PROBLEM STATEMENT
Copy the whole listing verbatim.

#### EXERCISE INPUTS ####

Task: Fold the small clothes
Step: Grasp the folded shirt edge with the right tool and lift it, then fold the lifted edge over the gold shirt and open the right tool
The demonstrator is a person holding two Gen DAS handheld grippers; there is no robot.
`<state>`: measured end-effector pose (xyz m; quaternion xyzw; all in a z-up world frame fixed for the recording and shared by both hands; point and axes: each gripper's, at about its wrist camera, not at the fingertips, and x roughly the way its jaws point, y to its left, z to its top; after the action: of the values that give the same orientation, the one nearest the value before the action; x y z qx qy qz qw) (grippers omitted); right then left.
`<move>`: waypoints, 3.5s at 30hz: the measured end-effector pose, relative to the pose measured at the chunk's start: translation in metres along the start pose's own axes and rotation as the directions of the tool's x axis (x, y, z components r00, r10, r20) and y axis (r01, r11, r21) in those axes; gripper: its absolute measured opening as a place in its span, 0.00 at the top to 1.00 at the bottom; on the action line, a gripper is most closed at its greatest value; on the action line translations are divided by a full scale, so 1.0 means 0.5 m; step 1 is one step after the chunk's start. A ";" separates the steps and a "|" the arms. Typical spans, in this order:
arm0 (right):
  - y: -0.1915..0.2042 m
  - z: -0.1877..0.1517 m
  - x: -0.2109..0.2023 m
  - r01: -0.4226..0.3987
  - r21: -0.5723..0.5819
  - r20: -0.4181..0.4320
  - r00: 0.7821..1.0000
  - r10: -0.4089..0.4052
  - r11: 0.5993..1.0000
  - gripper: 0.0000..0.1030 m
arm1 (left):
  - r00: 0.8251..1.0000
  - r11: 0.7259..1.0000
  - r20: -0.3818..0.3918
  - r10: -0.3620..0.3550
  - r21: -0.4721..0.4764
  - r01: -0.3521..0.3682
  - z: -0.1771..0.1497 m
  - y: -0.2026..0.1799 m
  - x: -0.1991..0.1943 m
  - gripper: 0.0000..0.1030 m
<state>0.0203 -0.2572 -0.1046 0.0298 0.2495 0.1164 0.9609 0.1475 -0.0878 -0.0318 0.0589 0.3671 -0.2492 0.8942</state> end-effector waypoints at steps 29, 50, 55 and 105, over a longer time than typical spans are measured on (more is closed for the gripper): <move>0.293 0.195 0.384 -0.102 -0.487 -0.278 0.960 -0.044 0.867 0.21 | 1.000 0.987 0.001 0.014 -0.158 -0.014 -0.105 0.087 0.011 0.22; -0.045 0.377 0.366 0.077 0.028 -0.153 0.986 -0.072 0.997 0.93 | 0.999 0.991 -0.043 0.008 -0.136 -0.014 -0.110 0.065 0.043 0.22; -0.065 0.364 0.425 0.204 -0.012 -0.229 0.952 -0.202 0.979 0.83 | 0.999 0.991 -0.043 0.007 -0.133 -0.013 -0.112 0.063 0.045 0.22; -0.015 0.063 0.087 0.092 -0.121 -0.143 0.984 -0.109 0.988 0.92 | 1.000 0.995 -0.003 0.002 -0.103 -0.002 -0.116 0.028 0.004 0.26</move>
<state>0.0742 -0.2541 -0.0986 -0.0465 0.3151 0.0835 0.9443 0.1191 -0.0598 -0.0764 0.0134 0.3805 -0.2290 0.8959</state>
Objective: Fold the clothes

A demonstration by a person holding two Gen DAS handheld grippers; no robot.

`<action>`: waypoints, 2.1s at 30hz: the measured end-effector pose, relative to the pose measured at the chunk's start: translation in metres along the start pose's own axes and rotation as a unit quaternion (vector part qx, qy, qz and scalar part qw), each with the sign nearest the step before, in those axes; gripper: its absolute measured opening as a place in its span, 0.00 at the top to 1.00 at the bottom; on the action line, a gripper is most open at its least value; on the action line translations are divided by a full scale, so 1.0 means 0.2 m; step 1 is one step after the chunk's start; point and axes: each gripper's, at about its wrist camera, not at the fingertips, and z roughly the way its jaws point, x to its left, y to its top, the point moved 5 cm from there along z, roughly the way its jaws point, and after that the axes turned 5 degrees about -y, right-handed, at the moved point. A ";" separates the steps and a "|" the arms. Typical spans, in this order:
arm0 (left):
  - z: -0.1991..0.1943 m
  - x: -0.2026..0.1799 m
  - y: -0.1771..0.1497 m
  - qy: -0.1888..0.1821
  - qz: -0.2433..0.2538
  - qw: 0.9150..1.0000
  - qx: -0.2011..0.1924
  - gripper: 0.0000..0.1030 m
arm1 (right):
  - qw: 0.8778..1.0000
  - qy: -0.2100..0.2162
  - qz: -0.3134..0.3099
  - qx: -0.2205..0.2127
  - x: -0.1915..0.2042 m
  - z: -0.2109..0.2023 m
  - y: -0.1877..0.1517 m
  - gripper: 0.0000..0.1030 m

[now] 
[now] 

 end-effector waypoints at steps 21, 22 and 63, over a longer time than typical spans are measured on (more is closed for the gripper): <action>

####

EXERCISE RESPONSE
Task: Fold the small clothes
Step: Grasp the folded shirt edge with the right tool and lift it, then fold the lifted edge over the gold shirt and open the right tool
The demonstrator is a person holding two Gen DAS handheld grippers; there is no robot.
`<state>`: measured end-effector pose (xyz m; quaternion xyzw; all in a z-up world frame fixed for the recording and shared by both hands; point and axes: each gripper's, at about its wrist camera, not at the fingertips, and x roughly the way its jaws point, y to its left, z to its top; after the action: of the values that give the same orientation, the one nearest the value before the action; x y z qx qy qz qw) (grippers omitted); right then left.
`<move>`: waypoints, 3.5s at 30hz: the measured end-effector pose, relative to the pose measured at the chunk's start: translation in metres along the start pose's own axes and rotation as the directions of the tool's x axis (x, y, z components r00, r10, r20) and y axis (r01, r11, r21) in those axes; gripper: its absolute measured opening as a place in its span, 0.00 at the top to 1.00 at the bottom; on the action line, a gripper is most closed at its greatest value; on the action line translations are divided by a full scale, so 1.0 means 0.5 m; step 1 is one step after the chunk's start. A ";" separates the steps and a "|" the arms. Typical spans, in this order:
arm0 (right):
  - y: -0.1915..0.2042 m
  - z: -0.1877..0.1517 m
  - x: -0.2109..0.2023 m
  - r01: -0.4226..0.3987
  - r21: -0.5723..0.5819
  - r20: -0.4181..0.4320
  - r00: 0.7821..1.0000
  - r10: -0.4089..0.4052
  - r11: 0.5993..1.0000
  - gripper: 0.0000..0.1030 m
arm1 (left):
  - r00: 0.8251..1.0000
  - r11: 0.7259..1.0000
  - r20: -0.3818..0.3918
  - r10: -0.3620..0.3550
  - r21: -0.4721..0.4764
  - r01: -0.3521..0.3682
  - z: -0.1771..0.1497 m
  - y: -0.2026..0.1799 m
  - x: -0.1991..0.1943 m
  - gripper: 0.0000..0.1030 m
<state>0.0203 -0.2572 -0.1046 0.0298 0.2495 0.1164 0.9609 0.1475 -0.0878 -0.0318 0.0589 0.3671 -0.2492 0.8942</state> end-effector waypoints at steps 29, 50, 55 and 105, over a longer time than typical spans are measured on (more is closed for the gripper): <move>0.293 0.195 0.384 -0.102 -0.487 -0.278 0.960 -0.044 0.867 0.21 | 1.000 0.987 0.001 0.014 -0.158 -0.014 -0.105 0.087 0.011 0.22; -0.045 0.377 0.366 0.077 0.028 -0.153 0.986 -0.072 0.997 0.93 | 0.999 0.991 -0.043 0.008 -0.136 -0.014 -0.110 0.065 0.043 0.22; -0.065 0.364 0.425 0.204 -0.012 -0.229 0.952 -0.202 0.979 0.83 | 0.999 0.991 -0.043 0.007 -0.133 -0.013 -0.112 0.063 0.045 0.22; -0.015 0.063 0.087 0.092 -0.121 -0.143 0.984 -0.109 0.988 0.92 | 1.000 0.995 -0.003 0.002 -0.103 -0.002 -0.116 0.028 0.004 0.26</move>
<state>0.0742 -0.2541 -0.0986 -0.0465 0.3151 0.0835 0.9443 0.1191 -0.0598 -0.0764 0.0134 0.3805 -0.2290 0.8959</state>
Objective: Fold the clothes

A demonstration by a person holding two Gen DAS handheld grippers; no robot.

`<action>`: waypoints, 2.1s at 30hz: the measured end-effector pose, relative to the pose measured at the chunk's start: translation in metres along the start pose's own axes and rotation as a unit quaternion (vector part qx, qy, qz and scalar part qw), each with the sign nearest the step before, in those axes; gripper: its absolute measured opening as a place in its span, 0.00 at the top to 1.00 at the bottom; on the action line, a gripper is most open at its least value; on the action line translations are divided by a full scale, so 1.0 means 0.2 m; step 1 is one step after the chunk's start; point and axes: each gripper's, at about its wrist camera, not at the fingertips, and z roughly the way its jaws point, x to its left, y to its top, the point moved 5 cm from there along z, roughly the way its jaws point, and after that the axes turned 5 degrees about -y, right-handed, at the moved point. A ";" separates the steps and a "|" the arms. Typical spans, in this order:
arm0 (left):
  - z: -0.1991..0.1943 m
  - x: -0.2026..0.1799 m
  - y: -0.1771..0.1497 m
  - qy: -0.1888..0.1821
  - qz: -0.2433..0.2538
  - qw: 0.9150..1.0000
  - qx: -0.2011..0.1924
  - gripper: 0.0000..0.1030 m
arm1 (right):
  - qw: 0.8778..1.0000
  - qy: -0.2100..0.2162
  - qz: -0.3134..0.3099
  - qx: -0.2205..0.2127
  - x: -0.1915..0.2042 m
  - z: -0.2109..0.2023 m
  - y: -0.1877..0.1517 m
  - gripper: 0.0000..0.1030 m

[now] 
[now] 

 end-effector waypoints at steps 21, 22 and 63, over a longer time than typical spans are measured on (more is closed for the gripper): <action>

No further answer is required.